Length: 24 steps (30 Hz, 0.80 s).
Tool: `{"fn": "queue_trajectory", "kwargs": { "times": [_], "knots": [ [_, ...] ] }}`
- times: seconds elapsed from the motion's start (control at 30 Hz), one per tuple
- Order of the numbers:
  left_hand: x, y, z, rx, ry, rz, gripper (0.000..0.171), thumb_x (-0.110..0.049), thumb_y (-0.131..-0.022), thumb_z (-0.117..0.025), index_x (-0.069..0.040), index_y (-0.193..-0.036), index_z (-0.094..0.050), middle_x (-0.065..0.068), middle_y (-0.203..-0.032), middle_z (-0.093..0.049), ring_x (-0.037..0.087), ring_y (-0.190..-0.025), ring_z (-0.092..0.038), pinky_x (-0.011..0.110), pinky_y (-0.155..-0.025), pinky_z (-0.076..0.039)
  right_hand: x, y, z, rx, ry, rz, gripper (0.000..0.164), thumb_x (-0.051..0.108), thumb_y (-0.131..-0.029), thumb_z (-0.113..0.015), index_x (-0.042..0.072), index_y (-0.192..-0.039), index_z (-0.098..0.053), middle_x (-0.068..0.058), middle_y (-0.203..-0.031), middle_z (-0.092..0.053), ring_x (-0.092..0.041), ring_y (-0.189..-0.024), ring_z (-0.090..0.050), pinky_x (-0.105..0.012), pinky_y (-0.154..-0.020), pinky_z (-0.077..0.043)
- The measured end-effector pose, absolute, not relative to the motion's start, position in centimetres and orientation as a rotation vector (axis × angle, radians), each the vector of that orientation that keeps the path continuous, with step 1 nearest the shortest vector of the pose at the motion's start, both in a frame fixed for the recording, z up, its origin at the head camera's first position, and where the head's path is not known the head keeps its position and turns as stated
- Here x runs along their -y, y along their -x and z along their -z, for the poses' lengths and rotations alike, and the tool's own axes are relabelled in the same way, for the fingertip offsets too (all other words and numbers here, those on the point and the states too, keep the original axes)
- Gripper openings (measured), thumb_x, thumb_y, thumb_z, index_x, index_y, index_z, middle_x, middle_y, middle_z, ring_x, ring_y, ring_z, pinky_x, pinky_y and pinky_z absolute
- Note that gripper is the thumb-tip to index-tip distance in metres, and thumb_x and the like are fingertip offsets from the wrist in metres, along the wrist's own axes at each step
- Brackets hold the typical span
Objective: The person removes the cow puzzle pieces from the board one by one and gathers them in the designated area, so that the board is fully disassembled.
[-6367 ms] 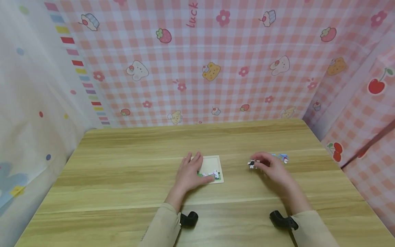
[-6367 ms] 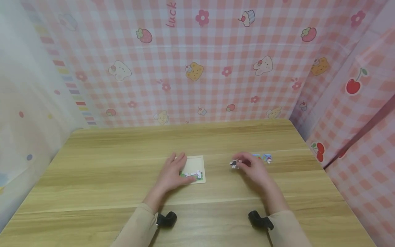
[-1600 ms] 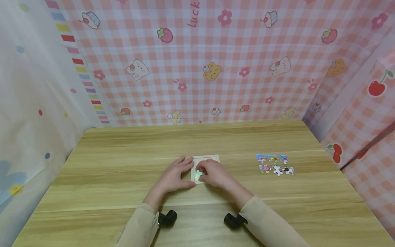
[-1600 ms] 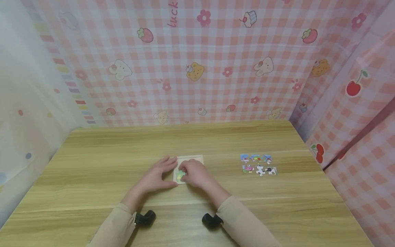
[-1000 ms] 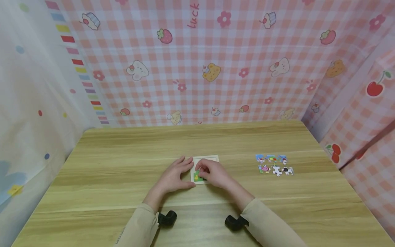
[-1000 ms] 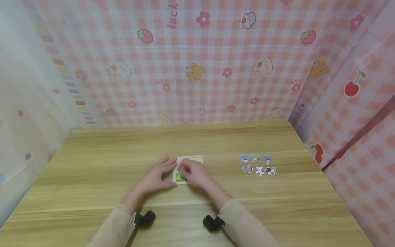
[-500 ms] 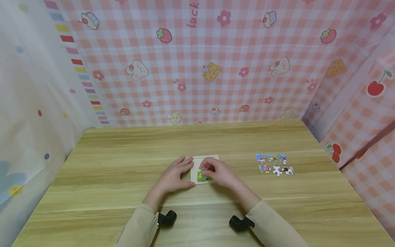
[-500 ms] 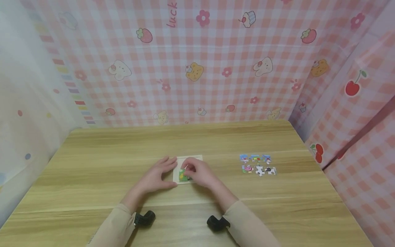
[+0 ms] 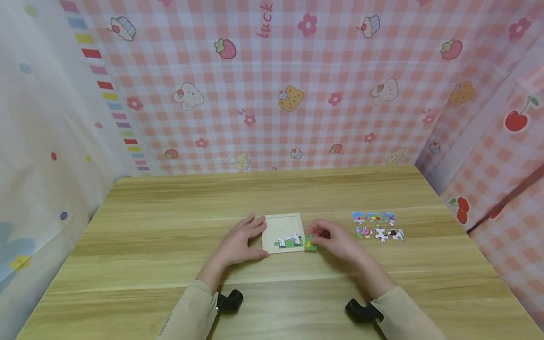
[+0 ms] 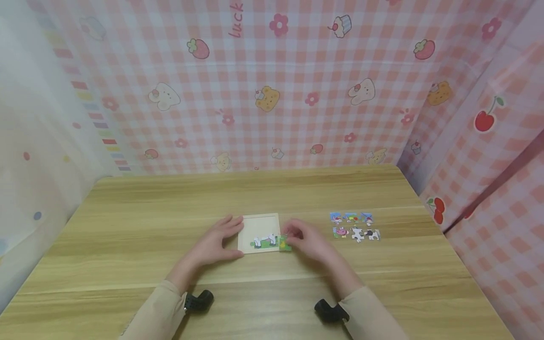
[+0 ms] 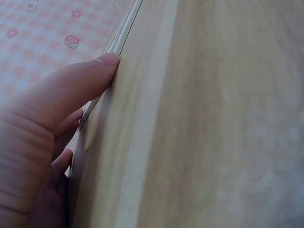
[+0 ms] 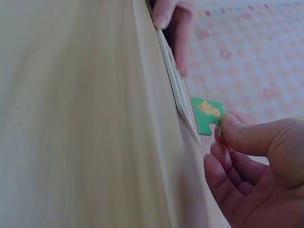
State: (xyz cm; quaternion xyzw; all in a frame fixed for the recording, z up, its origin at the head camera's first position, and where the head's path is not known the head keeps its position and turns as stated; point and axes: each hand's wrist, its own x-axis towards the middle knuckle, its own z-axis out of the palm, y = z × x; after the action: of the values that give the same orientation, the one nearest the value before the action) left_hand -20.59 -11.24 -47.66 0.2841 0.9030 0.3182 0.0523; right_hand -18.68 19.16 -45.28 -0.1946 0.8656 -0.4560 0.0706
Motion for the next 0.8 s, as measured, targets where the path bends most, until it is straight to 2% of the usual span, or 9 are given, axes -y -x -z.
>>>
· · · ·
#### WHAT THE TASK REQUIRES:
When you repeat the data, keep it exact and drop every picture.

#### RESULT BELOW:
Length: 24 steps (30 Hz, 0.80 s).
Tool: `{"fn": "queue_trajectory", "kwargs": { "times": [_], "knots": [ [_, ...] ] }}`
- times: seconds elapsed from the motion's start (control at 30 Hz), one per tuple
- Order of the numbers:
  left_hand: x, y, z, rx, ry, rz, gripper (0.000..0.171), thumb_x (-0.110..0.049), thumb_y (-0.131..-0.022), thumb_z (-0.117..0.025), index_x (-0.069..0.040), index_y (-0.193..-0.036), index_z (-0.094..0.050), middle_x (-0.065..0.068), middle_y (-0.203..-0.032), middle_z (-0.093..0.049), ring_x (-0.037..0.087), ring_y (-0.190..-0.025), ring_z (-0.092..0.038), pinky_x (-0.011..0.110), pinky_y (-0.155..-0.025), pinky_z (-0.076..0.039)
  right_hand: x, y, z, rx, ry, rz, gripper (0.000..0.164), thumb_x (-0.051..0.108), thumb_y (-0.131..-0.029), thumb_z (-0.113..0.015), index_x (-0.042..0.072), index_y (-0.192..-0.039), index_z (-0.098..0.053), middle_x (-0.068..0.058), middle_y (-0.203..-0.031), middle_z (-0.092..0.053), ring_x (-0.092..0.041), ring_y (-0.189..-0.024), ring_z (-0.090..0.050), pinky_x (-0.105..0.012), pinky_y (-0.154..-0.020), pinky_z (-0.077..0.043)
- The measured end-effector pose, absolute, not relative to the motion's start, position in centimetres and orientation as a rotation vector (axis × angle, radians), each the vector of that orientation that keeps the path continuous, with step 1 nearest the shortest vector of the pose at the motion's start, both in a frame fixed for the recording, z up, its origin at the head camera's first position, and where the head's path is not known the head keeps its position and turns as stated
- Here x runs along their -y, y along their -x and z along their -z, for the poses' lengths and rotations alike, and the tool's own axes are relabelled in the same way, for the fingertip offsets too (all other words and numbers here, those on the point and the states too, keep the original axes)
- Gripper openings (measured), thumb_x, thumb_y, thumb_z, index_x, index_y, index_z, middle_x, middle_y, middle_z, ring_x, ring_y, ring_z, pinky_x, pinky_y and pinky_z absolute
- Note that gripper is the thumb-tip to index-tip distance in metres, and thumb_x and the like are fingertip offsets from the wrist in metres, along the wrist's own axes at each step
- Brackets hold the typical span
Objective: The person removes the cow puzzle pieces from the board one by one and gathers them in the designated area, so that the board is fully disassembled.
[-6367 ms] 
[-6367 ms] 
[-1600 ms] 
[-1600 ms] 
[-1000 ms] 
[-1000 ms] 
[-500 ms] 
[-500 ms] 
[+0 ms] 
[+0 ms] 
[+0 ms] 
[+0 ms] 
State: (xyz cm; quaternion xyzw; all in a frame fixed for the recording, z up, its origin at the head camera's first position, and where the head's path is not known the head keeps its position and turns as stated; point and axes: each hand's wrist, its own x-axis towards the middle knuckle, its own z-axis out of the palm, y = z × x; after the action: of the values that give the same orientation, the one nearest the value before the action) left_hand -20.59 -11.24 -47.66 0.2841 0.9030 0.3182 0.0523; right_hand -18.68 19.16 -45.28 -0.1946 0.8656 -0.4560 0.0706
Motion for the next 0.8 s, as measured, targets where the path bends most, until it is straight to 2% of the usual span, or 9 are given, axes -y -x -z.
>>>

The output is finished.